Token Generators and ViewComponent 4
Massive Sirius2 week. Three version bumps in one day (0.12.0, 0.12.1, 0.12.2) because things kept landing and I kept wanting them shipped.
ViewComponent 4
The upgrade itself was straightforward. ViewComponent 4 is a clean release with good backwards compatibility. The main breaking change is how collection rendering works, which meant updating a few of the more complex components. But the real value is performance improvements in the rendering pipeline and better support for the component patterns we’ve been using.
Token generators
This is the one I’m most excited about. Until now, our semantic tokens lived in SCSS files that were hand-maintained. Change a token value, update the SCSS, rebuild. It worked, but the SCSS was the source of truth, which meant Ruby code couldn’t access token values without parsing CSS.
Now the tokens are generated from Ruby. The lib/sirius2/theming/ directory has Ruby classes that define every palette color, every semantic mapping, every design token: spacing, borders, shadows, font sizes, the lot. A rake task generates the SCSS from these Ruby definitions.
This means two things. First: the Ruby classes are the single source of truth. Change a color in Ruby, regenerate the SCSS, done. Second: Ruby code can access any token value directly. A component that needs to know the spacing scale can read it from the same place that generates the CSS. The MCP server we’re planning can expose the full token system to AI agents without parsing stylesheets.

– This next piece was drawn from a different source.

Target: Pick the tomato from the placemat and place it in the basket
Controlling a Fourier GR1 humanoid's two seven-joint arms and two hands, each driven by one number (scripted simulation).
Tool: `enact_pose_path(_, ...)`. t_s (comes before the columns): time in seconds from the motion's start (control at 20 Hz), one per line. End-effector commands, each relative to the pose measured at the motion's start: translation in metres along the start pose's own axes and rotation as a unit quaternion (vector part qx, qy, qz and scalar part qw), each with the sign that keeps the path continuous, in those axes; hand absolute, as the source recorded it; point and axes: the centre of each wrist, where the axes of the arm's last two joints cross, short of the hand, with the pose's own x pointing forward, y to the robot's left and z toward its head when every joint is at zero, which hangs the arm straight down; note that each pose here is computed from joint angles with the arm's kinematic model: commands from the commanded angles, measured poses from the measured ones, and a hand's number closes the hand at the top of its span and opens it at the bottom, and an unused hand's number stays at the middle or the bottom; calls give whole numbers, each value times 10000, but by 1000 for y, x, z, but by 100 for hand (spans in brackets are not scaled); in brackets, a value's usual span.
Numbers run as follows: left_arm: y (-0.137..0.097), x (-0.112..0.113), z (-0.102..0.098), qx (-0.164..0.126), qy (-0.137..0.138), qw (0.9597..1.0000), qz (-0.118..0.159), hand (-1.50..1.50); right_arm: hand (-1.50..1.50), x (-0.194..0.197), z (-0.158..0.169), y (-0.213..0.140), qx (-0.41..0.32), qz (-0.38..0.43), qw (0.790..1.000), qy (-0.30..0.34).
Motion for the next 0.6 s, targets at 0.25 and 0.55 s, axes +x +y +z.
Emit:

Every semantic token also has a searchable index now. Fire up the documentation app, go to the Tokens section, and search for “surface” or “critical” or “shadow.” Every token with its name, value, and what it maps to. Sixty-plus components worth of design decisions, searchable.
Icons split
The icons moved into their own gem, sirius2-icons. This was overdue. The icon sprites (Heroicons, FontAwesome, Octicons) were bloating the main gem, and not every product needs every icon library. Now you declare which icon sets you want in your Gemfile and Sirius2 loads them if they’re available.
The split also forced us to unify icon naming. We had inconsistencies. Some icons were fa-regular-*, others were far-*, some had duplicate method names across libraries. Cleaned all of that up. Every icon now has a default regular style, and the naming is consistent across all three libraries.
FontAwesome 7.1 update came along for the ride. New icons, cleaned up SVGs.
Dockerized documentation
The docs app runs in Docker now. This means anyone on the team can docker compose up and have the full component reference, token search, and icon browser running locally. No need to check out the Sirius2 repo, install dependencies, or configure anything. Just pull the image and go.
We’re up to version 0.12.3 by end of week. Sixty-plus components, a three-layer token architecture, generated tokens with a searchable index, three icon libraries in a separate gem, a dockerized docs app, and HERB templates throughout. Not bad for a design system that started as seven components in January.